Brief:
Your answer should be only the lines below from the one with "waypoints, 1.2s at" to the one with "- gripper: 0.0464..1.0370", repeated exactly, ends included.

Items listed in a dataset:
*** Block opens ***

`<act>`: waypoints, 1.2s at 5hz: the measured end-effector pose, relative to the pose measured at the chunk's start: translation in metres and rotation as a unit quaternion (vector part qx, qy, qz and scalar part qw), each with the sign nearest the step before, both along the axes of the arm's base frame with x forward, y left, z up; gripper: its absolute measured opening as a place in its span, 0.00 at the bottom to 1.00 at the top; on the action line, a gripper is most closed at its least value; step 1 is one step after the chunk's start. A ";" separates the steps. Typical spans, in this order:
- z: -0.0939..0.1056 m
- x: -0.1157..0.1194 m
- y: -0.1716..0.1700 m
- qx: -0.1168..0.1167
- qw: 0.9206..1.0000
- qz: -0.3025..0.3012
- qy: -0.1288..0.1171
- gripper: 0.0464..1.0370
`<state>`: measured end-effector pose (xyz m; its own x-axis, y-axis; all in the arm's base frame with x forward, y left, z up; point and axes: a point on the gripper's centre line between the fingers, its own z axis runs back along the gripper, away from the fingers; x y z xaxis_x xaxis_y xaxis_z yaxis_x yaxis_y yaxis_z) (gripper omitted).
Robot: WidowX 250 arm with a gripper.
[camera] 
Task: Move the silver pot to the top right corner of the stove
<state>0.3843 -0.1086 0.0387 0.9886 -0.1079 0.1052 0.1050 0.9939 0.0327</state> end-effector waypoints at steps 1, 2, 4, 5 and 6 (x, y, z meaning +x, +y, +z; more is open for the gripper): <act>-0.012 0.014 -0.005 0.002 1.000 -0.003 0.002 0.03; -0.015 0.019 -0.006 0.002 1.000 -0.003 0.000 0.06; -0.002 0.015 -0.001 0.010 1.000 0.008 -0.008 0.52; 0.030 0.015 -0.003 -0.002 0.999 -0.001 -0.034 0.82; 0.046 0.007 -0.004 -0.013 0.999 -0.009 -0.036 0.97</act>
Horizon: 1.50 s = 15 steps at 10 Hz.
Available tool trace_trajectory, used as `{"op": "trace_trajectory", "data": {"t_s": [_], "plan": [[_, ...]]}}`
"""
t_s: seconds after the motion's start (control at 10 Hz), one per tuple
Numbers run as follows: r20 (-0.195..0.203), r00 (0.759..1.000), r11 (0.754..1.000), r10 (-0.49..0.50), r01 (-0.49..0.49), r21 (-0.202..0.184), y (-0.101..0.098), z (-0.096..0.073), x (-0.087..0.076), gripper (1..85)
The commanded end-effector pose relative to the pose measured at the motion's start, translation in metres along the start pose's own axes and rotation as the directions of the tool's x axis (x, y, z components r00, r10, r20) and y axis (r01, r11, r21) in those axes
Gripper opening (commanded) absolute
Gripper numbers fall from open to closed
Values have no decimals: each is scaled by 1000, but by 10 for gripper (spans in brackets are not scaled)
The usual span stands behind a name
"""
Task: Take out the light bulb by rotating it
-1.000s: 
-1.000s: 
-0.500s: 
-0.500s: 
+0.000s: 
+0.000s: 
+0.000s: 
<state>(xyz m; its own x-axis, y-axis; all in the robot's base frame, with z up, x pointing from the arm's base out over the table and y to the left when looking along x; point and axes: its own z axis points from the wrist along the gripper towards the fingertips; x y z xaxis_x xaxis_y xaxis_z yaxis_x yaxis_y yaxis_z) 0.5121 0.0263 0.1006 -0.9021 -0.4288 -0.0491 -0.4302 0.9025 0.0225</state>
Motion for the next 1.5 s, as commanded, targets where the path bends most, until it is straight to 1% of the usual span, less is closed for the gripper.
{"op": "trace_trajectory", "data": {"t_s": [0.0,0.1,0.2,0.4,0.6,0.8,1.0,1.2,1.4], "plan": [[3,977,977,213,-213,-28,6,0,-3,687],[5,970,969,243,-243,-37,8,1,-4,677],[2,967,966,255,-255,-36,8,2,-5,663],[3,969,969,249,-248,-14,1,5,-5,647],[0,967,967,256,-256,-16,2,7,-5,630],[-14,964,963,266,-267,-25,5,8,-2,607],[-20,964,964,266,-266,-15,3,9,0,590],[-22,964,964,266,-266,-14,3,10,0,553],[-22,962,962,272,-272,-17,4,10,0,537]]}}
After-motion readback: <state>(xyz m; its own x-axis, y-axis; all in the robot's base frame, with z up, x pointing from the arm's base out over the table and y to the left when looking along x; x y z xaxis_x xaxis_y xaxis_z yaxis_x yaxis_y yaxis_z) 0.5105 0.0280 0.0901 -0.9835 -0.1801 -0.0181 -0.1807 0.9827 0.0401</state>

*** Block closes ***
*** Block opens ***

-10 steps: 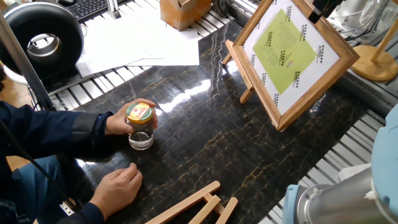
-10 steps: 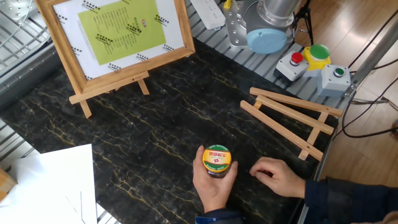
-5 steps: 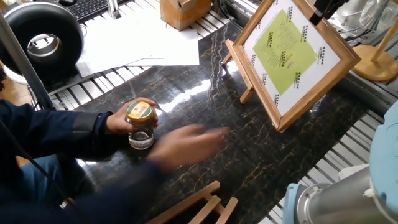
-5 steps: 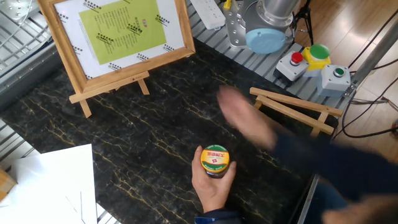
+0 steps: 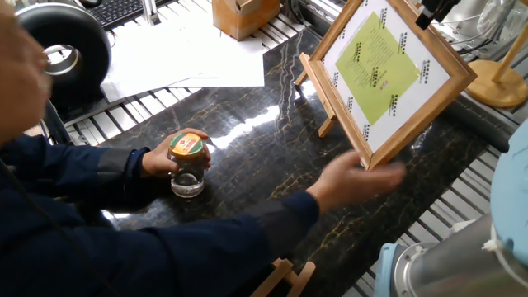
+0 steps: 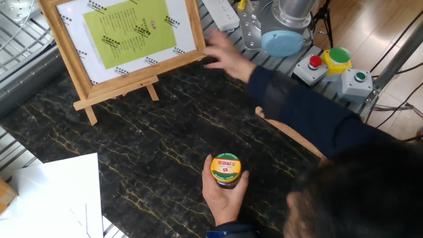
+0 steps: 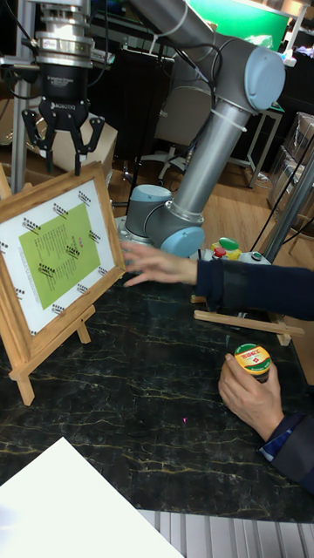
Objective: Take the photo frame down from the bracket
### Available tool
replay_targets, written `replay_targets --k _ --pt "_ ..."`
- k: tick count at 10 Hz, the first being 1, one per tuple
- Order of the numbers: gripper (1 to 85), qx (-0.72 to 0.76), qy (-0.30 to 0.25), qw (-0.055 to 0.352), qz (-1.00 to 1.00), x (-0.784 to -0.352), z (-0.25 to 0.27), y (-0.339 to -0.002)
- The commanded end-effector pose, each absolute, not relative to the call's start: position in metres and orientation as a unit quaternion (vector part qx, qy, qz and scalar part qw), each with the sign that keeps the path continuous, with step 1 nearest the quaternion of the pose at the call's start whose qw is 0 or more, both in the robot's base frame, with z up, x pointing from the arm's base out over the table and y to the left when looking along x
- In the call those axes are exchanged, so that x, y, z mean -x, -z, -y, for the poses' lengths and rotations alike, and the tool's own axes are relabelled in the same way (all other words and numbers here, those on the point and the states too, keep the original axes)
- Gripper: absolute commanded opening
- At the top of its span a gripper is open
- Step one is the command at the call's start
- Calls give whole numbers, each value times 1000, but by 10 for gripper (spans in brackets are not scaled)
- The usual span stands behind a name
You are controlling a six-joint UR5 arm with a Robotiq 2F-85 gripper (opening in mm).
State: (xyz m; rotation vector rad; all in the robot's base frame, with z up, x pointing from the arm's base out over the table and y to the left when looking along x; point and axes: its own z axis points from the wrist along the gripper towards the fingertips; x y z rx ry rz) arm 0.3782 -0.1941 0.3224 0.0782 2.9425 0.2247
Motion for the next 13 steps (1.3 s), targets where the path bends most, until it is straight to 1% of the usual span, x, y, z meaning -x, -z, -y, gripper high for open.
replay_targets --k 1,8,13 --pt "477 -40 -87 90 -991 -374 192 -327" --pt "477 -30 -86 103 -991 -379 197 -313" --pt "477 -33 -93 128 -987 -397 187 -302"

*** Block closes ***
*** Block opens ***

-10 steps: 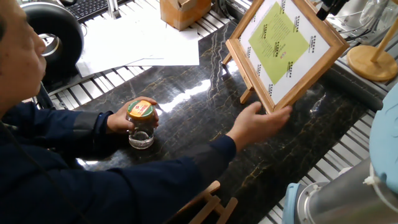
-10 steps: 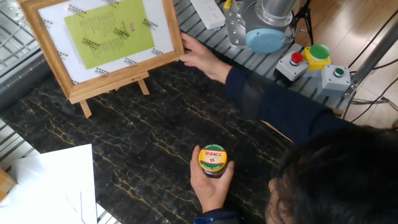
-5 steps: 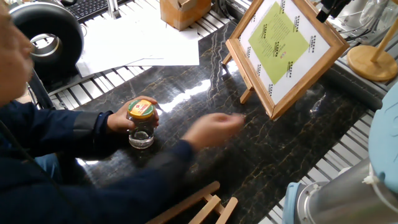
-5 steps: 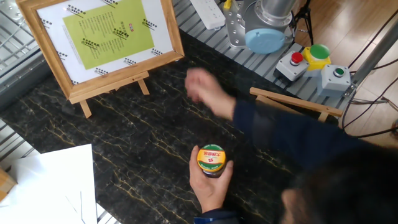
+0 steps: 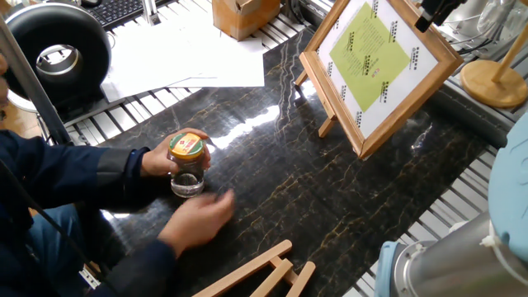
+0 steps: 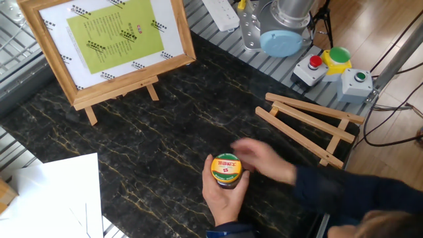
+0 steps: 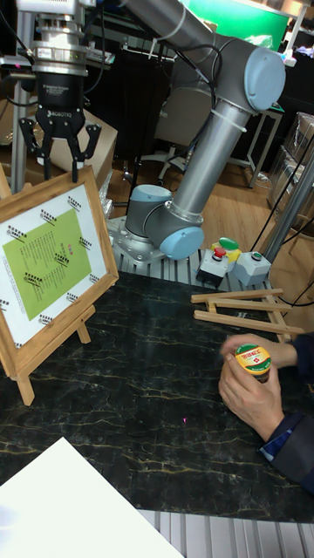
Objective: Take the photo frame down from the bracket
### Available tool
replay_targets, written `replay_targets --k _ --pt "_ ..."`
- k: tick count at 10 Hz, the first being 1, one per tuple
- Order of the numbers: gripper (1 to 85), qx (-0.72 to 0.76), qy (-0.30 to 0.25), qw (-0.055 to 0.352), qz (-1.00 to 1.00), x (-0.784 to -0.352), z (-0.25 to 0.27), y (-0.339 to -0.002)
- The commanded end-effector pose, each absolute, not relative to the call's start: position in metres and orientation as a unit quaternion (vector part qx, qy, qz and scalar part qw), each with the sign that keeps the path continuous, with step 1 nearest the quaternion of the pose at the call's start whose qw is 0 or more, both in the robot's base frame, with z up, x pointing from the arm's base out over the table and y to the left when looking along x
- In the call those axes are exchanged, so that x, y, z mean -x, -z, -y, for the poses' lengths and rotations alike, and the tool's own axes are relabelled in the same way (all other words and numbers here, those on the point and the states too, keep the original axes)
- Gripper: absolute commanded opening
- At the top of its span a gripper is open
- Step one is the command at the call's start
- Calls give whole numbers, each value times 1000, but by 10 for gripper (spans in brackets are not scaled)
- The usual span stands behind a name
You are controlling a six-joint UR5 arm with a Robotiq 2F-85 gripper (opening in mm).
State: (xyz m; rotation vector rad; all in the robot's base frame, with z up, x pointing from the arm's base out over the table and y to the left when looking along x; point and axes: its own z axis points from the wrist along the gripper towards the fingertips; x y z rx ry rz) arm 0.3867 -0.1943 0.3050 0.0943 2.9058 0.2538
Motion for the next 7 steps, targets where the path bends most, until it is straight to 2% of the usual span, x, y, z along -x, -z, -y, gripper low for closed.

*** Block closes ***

Output for this exercise:
`<act>`: waypoints, 1.2s at 5hz: the measured end-effector pose, relative to the pose measured at the chunk's start: translation in metres and rotation as a unit quaternion (vector part qx, qy, qz and scalar part qw), each with the sign nearest the step before, both along the axes of the arm's base frame with x forward, y left, z up; gripper: its absolute measured opening as a place in its span, 0.00 at the bottom to 1.00 at the top; on the action line, a gripper is most closed at its least value; step 1 is one step after the chunk's start. A ";" separates the steps. Typical spans, in this order:
- z: -0.0939..0.1056 m
- x: -0.1157..0.1194 m
- y: -0.1716..0.1700 m
- qx: -0.1168..0.1167
- qw: 0.9206..1.0000
- qz: -0.3025..0.3012
- qy: -0.1288..0.1171
- gripper: 0.0464..1.0370

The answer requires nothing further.